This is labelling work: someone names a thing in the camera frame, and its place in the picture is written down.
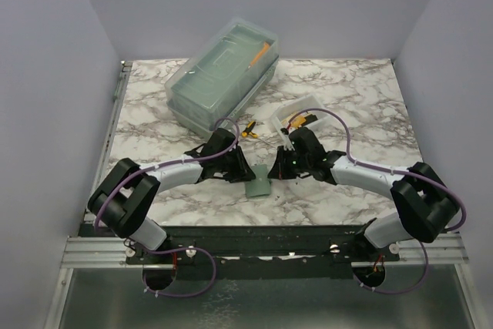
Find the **green leather card holder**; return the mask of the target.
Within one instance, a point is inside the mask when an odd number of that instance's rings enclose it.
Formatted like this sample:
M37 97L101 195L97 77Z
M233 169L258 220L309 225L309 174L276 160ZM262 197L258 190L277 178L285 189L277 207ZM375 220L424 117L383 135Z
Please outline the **green leather card holder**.
M271 194L271 182L267 176L267 166L265 164L257 164L251 169L255 178L244 183L246 198L257 199L268 197Z

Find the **white card tray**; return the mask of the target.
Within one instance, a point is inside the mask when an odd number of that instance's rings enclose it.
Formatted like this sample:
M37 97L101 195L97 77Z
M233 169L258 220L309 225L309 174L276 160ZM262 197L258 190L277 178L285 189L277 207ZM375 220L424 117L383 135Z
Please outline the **white card tray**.
M311 93L295 100L283 102L274 110L268 123L272 131L281 134L281 130L286 129L286 124L283 121L288 116L306 113L307 121L302 126L316 130L324 126L330 118L327 113L321 112L319 109L324 109L324 104L319 96Z

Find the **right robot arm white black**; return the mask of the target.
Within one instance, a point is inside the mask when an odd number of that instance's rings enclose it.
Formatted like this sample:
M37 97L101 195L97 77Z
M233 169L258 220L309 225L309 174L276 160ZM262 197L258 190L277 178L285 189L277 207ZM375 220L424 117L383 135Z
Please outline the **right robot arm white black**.
M339 150L326 151L315 134L302 127L290 135L289 149L277 147L268 173L272 180L313 177L331 185L355 186L392 200L396 212L367 222L354 242L356 255L365 261L398 241L433 242L458 213L458 202L444 190L433 169L425 163L391 169L373 163L368 167L350 160Z

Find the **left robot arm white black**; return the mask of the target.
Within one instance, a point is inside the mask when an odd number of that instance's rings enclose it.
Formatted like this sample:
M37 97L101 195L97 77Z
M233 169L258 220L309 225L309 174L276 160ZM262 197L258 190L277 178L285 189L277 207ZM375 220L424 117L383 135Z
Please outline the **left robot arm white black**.
M219 128L206 143L186 151L180 158L142 168L124 158L90 196L87 209L96 216L95 226L104 223L116 236L144 247L144 254L155 264L170 256L166 231L148 217L159 193L205 180L242 183L256 179L238 139Z

■ **What to do**
One number should be returned: how many lines in the records contain the word "target".

■ **Reply**
4